Kolbrún Ýr Kristjánsdóttir

Personal information
- Full name: Kolbrún Ýr Kristjánsdóttir
- National team: Iceland
- Born: 11 November 1982 (age 43) Akranes, Iceland
- Height: 1.74 m (5 ft 9 in)
- Weight: 64 kg (141 lb)

Sport
- Sport: Swimming
- Strokes: Butterfly, backstroke
- Club: Sundfélag Akranes

= Kolbrún Ýr Kristjánsdóttir =

Icelandic swimmer

Kolbrún Ýr Kristjánsdóttir (born November 11, 1982, in Akranes) is a retired Icelandic swimmer, who specialized in backstroke and butterfly events. She is a two-time Olympian (2000 and 2004), and former Icelandic record holder in the same strokes (both 100 and 200 m).

Kolbrún made her first Icelandic team, as a 17-year-old teen, at the 2000 Summer Olympics in Sydney. There, she failed to reach the semifinals in any of her individual events, finishing forty-third in the 100 m backstroke (1:07.28), and thirty-second in the 200 m backstroke (2:24.33).
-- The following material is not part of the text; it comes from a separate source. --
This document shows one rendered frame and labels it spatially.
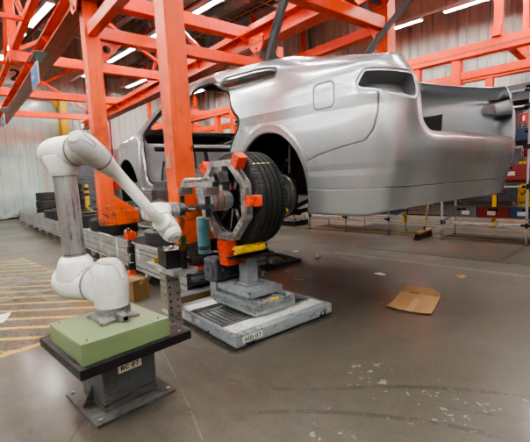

At the 2004 Summer Olympics in Athens, Kolbrún shortened her program on her second Olympic appearance, swimming only in the 100 m butterfly. She posted a FINA B-standard entry time of 1:02.07 from the Games of the Small States of Europe in Valletta, Malta. She challenged seven other swimmers in heat two, including five-time Olympian Mette Jacobsen of Denmark. She edged out Hong Kong's Sze Hang Yu to pick up a sixth seed by 0.09 of a second in 1:02.33. Kolbrún failed to advance into the semifinals, as she placed thirty-first overall on the first day of preliminaries.